Day after day, from grove to grove, canon to canon, I made a long wavering way; terribly rough in some places for Brownie, but cheery for me, for Sequoias were seldom out of sight. We crossed the rugged, picturesque basins of Redwood Creek, the North Fork of the Kaweah, and Marble Fork, gloriously forested, and full of beautiful cascades and falls, sheer and slanting, infinitely varied with broad curly foam fleeces and strips of embroidery in which the sunbeams revel. Thence we climbed into the noble forest on the Marble and Middle Fork divide. After a general exploration of the Kaweah basin this part of the Sequoia belt seemed to me the finest, and I then named it the Giant Forest. It extends, a magnificent growth of giants, grouped in pure temple groves, ranged in colonnades along the sides of meadows, or scattered among the other trees, from the granite headlands overlooking the hot foothills and plains of the San Joaquin back to within a few miles of the old glacier fountains, at an elevation of five thousand to eight thousand four hundred feet above the sea.

When I entered this sublime wilderness the day was nearly done; the trees, with rosy glowing countenances, seemed to be hushed and thoughtful, as if waiting in conscious religions dependence on the sun, and one naturally walked softly and awestricken among them. I wandered on, meeting nobler trees where all are noble, subdued in the general calm, as if in some vast hall pervaded by the deepest sanctities and solemnities that sway human souls. At sundown the trees seemed to cease their worship and breathe free. I heard the birds going home. I too sought a home for the night on the edge of a level meadow, where there is a long open view between the evenly ranked trees standing guard along its sides. Then, after a good place was found for poor Brownie, who had had a hard, weary day, sliding and scrambling across the Marble cañon, I made my bed and supper, and lay on my back, looking up tot eh stars through pillared arches finer far than the pious heart of man telling its love ever reared. Then I took a walk up the meadow to see the trees in the pale light. They seemed still more marvelously massive and tall than by day, heaving their colossal heads into the depths of the sky among the stars, some of which seemed to be sparkling on their branches like flowers. I built a big fire, that vividly illumined the huge brown boles of the nearest trees, and the little plants and cones and fallen leaves at their feet; keeping up the show until I fell asleep to dream of boundless forests and trail-building for Brownie.

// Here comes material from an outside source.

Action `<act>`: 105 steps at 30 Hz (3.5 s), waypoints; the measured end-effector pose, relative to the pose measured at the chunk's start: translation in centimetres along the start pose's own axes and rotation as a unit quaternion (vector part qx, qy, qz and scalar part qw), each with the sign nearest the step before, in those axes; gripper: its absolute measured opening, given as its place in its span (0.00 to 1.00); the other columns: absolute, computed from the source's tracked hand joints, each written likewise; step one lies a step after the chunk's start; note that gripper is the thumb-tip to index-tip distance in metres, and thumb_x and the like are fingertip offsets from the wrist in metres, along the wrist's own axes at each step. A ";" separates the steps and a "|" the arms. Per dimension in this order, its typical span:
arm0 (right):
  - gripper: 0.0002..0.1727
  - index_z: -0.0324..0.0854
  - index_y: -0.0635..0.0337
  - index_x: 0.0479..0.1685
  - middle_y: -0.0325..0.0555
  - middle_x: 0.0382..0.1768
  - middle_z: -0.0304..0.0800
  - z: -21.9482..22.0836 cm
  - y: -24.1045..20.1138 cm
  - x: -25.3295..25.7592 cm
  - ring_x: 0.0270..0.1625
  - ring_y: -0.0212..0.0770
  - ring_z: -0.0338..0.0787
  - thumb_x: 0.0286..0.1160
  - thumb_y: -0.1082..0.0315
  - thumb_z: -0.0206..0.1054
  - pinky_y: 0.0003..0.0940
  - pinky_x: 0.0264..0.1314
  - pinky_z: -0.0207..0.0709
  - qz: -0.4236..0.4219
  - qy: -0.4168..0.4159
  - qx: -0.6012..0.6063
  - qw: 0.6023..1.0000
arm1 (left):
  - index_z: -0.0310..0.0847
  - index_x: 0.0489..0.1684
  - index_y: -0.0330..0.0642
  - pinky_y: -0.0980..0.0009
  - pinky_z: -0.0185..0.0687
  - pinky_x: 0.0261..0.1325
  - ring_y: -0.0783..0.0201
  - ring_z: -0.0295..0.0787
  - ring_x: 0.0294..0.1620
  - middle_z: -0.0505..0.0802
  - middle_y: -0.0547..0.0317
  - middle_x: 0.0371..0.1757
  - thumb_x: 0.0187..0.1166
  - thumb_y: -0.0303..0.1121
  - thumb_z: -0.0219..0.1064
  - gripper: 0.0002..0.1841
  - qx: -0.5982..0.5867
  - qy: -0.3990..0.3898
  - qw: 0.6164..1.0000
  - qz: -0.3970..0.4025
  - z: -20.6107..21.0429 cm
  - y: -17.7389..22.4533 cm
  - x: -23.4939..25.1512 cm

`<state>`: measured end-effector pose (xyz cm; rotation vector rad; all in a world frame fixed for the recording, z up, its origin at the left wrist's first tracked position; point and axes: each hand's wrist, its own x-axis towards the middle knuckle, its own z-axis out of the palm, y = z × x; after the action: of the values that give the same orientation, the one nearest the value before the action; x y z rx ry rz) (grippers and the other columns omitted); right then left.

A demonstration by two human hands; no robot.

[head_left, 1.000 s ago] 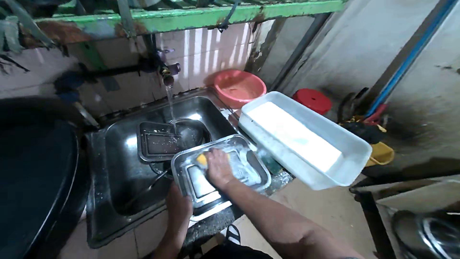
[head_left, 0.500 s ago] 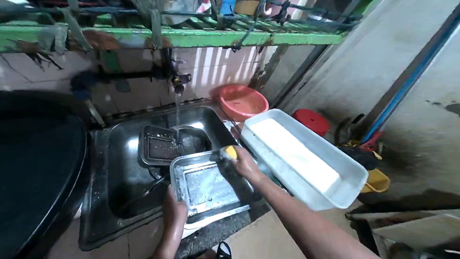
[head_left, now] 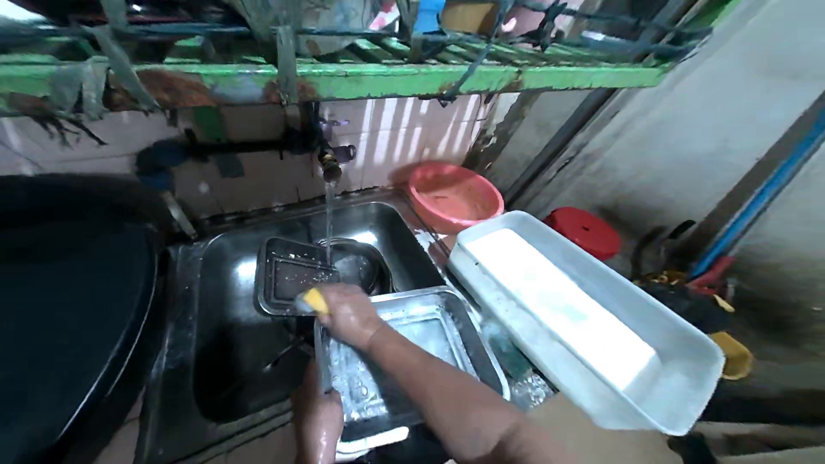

Joyous birds welcomed the dawn, and the squirrels, now their food cones were ripe, and had to be quickly gathered and stored for winter, began their work before sunrise. My tea-and-bread-crumb breakfast was soon done, and leaving jaded Brownie to feed and rest, I sauntered forth to my studies. In every direction Sequoia ruled the woods. Most of the other big conifers were present here and there, but not as rivals or companions. They only served to thicken and enrich the general wilderness. Trees of every age cover craggy ridges as well as the deep moraine-soiled slopes, and plant their magnificent shafts along every brookside and meadow. Bogs and meadows are rare or entirely awanting in the isolated groves north of Kings River; here there is a beautiful series of them lying on the broad top of the main dividing ridge, imbedded in the very heart of the mammoth woods, as if for ornament, their smooth plushy bosoms kept bright and fertile by streams and sunshine.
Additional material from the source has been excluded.